MEDICAMENTOS NATURAIS

“...descobri há 6 meses que sou soropositivo, e os retrovirais me fazem muito mau, sou hipertenso e cardiaco, gostaria de saber se existe um medicamento natural para substituir o retroviral e que me faça sentir bem após seu uso...”

O texto acima é um excerto de um email que me foi enviado por um leitor. Respondo-lhe contando uma história vivida por mim, a qual é uma homenagem a um amigo que partiu.

Em tempos houve um grupo de seropositivos que fez amizade através de um chat. Convivíamos, fazíamos piqueniques, acampamentos e jantares. Havia amores e desamores, guerrinhas e brincadeiras. A única coisa que tínhamos em comum era o rótulo que a infecção pelo HIV nos deu. “Sidosos”. Nunca ninguém nos chamou tal, mas nós mesmos considerávamos este rótulo como o fato que vestíamos.
O “Cinzas”, era um tocador de viola e artista na recuperação de antiguidades em madeira. Dedicava-se às curas naturais. Era um infectado com o perfil de desenvolver o vírus muito lentamente. Pesquisava tudo, lia tudo e tinha o dom de irritar os médicos (donos do site) com as suas publicações sobre medicamentos naturais o que levou com que estes, fechassem o elo de contacto entre o grupo que acabou por se desfazer. Tomava medicamentos naturais importados de todo o mundo e proclamava a cura.

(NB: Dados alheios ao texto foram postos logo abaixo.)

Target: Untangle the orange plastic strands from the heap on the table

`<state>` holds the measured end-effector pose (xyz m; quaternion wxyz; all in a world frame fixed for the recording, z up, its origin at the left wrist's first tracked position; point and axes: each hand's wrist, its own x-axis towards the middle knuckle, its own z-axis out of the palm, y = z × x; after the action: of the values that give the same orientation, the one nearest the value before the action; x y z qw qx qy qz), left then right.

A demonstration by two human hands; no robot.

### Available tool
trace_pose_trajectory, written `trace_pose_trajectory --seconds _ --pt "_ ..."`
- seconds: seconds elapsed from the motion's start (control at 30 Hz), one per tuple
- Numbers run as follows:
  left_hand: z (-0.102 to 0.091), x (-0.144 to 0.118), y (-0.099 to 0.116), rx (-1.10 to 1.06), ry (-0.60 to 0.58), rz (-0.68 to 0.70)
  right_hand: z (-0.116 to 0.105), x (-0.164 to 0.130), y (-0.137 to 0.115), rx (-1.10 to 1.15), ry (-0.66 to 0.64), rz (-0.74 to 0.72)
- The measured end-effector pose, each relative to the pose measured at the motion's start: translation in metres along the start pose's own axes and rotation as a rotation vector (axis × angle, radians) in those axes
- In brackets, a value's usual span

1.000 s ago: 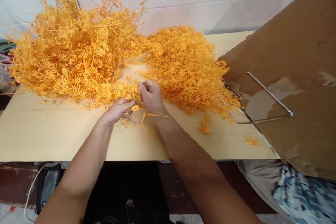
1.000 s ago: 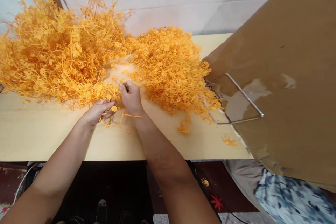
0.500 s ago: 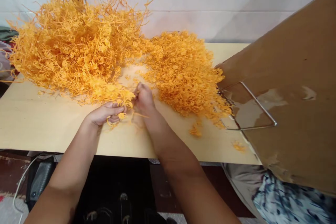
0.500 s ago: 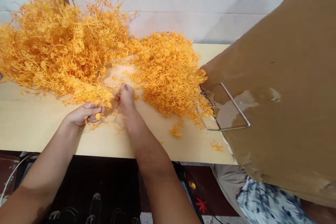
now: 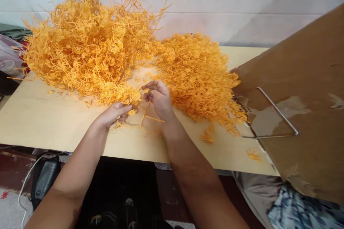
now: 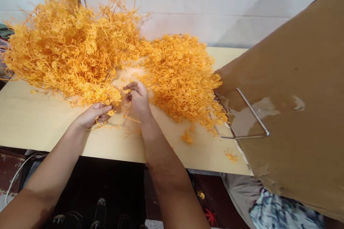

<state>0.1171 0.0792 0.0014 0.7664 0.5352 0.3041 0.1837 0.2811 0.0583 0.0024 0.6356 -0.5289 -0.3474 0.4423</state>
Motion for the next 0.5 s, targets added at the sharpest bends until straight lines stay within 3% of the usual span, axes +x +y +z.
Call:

Eu defendia os medicamentos desenvolvidos pela ciência. Ia investigando os progressos, pensando em experiências de interrupção programada da medicação. Os medicamentos eram muito fortes e levaram-me várias vezes a ser internado num hospital. Foram os rins que começaram a dar sinal até que suspendi o medicamento que sabia estar a provocar esse problema. Depois foi o fígado que falhou com o novo medicamento que substituiu o que me fazia mal ao rins. Mais um internamento hospitalar, desta vez mais grave.
Nova troca de medicamentos e passados alguns anos o coração deu de si. Abriram-me, tiraram a safena da perna e puseram-na a levar sangue para ser bombeado com nova canalização.
Tem trabalhado e continuo a viver. O mau estar inicial que os comprimidos me causaram passou e já está esquecido, embora recorde que me custou bastante.

Continuo a viver com os medicamentos desenvolvidos pela ciência e tenho uma qualidade de vida relativamente boa.
"O Cinzas", que era um resistente e no qual o vírus progredia muito lentamente, seguiu o destino que a todos espera e morreu.

Passado pouco tempo após a sua morte, encontrei-me num congresso com o médico a quem o "Cinzas" punha os cabelos em pé, com as suas teorias e práticas da medicina natural. Já não o via há anos e cumprimentei-o. Começámos a conversar e a lembrar os tempos do chat onde o grupo se encontrava.
Perguntei-lhe se ainda se lembrava do "Cinzas", ao que respondeu afirmativamente. Tinha sido seu paciente e recordou as tropelias sobre as tomas e não tomas de medicamentos e misturas com remédios naturais.
A certa altura disse-lhe: “Sabe doutor, ele conseguiu curar-se e eliminar o vírus.”
O médico ficou atónito… direi mesmo embaraçado. Não sei o que lhe passou pela cabeça, mas certamente lembrou-se das discussões entre ele e o seu paciente sobre os benefícios da medicina natural no tratamento do HIV. Olhava para a sua expressão, com um certo gozo. Eu, como todos os elementos do grupo ficámos sentidos com a sua atitude de fechar o chat, restringindo a liberdade de falarmos. A relação de amizade já não era a de outrora.
Fiz uma pausa propositada enquanto o embaraço se mantinha e o silêncio imperava na conversa. Depois de algum tempo disse-lhe:
“… foi cremado a semana passada no cemitério dos Olivais”.
O médico respirou de alívio, e continuámos a conversar recordando bons velhos tempos.

A história que contei é real. A decisão a tomar pelo leitor que me escreveu o email, de procurar alternativas ao tratamento antiretroviral, pertence-lhe. Tem esse direito.
Poderá haver quem conte histórias diferentes. Esta é verdadeira, as outras poderão sê-lo ou não.

Um abraço para o “Cinzas” , cujas cinzas pertencem à mãe terra, esteja ele onde estiver.